Mohsin was joined in the announcement by Special Agent in Charge Lynda M. Burdelik, FDA Office of Criminal Investigations Chicago Field Office and Mario M. Pinto, Special Agent in Charge of the Chicago Region of the U.S. Department of Health and Human Services Office of Inspector General

Sentenced was Patrick Wittbrodt, 46.  In addition to the custodial sentence, United States District Judge Laurie J. Michelson also ordered that Wittbrodt be placed on a two-year term of supervised release.  In addition, Wittbrodt was ordered to pay $7,317,173.51 in restitution to Blue Cross Blue Shield of Michigan and $902,387.93 in restitution to Medicare. As part of his plea agreement, Wittbrodt also agreed to forfeit approximately $72,000 seized by federal agents.  

According to court documents, Wittbrodt and his co-defendants caused an approximate $8,000,000 loss to Medicare and Blue Cross Blue Shield of Michigan (“BCBS”). Some of this money was stolen from UAW members’ prescription insurance accounts. 

Court documents outlined the scheme:

Due to the high reimbursement rate paid by Medicare and BCBS for prescription pain cream, scar cream, pain patches and/or vitamins, defendants targeted these insurance plans.

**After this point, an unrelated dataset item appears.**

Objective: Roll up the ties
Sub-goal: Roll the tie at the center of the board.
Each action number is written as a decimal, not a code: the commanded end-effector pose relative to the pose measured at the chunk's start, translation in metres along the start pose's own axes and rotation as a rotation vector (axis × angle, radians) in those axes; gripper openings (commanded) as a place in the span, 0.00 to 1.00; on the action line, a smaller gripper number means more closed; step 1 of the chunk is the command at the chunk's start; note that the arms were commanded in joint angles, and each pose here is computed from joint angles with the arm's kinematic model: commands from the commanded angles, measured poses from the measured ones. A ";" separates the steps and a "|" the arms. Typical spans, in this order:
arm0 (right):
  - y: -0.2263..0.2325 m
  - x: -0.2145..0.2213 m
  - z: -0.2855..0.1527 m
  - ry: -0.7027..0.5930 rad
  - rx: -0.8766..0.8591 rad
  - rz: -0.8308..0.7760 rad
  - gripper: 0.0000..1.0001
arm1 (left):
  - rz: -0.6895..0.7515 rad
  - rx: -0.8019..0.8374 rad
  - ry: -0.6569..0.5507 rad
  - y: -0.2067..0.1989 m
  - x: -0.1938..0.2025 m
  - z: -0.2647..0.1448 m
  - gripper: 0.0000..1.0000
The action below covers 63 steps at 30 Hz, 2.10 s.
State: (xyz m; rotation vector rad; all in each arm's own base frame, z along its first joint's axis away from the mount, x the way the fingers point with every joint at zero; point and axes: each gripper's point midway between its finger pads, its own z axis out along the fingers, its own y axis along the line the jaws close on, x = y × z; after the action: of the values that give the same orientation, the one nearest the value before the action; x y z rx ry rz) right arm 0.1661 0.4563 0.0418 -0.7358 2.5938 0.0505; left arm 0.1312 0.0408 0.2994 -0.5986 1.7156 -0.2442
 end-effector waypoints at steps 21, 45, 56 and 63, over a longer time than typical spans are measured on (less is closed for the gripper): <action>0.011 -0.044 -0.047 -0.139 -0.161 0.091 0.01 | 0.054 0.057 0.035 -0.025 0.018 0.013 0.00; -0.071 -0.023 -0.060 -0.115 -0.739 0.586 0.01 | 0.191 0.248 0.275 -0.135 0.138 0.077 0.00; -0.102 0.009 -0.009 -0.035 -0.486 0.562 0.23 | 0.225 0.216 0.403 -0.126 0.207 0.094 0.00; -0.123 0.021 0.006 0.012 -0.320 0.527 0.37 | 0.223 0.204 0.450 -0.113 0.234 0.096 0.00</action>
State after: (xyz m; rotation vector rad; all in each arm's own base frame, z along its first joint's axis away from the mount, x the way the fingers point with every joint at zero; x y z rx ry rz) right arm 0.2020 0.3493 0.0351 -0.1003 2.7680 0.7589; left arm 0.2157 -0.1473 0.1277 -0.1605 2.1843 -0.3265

Wittbrodt and others would then schedule time at various UAW meetings where defendants would tout pain cream, scar cream, pain patches and vitamins to the UAW members.  An aspect of the presentation was that the UAW members could receive their prescriptions free — without paying a prescription drug copay at the pharmacy.  UAW members did not realize that acceptance of the “free” medications would cost their health care fund millions of dollars.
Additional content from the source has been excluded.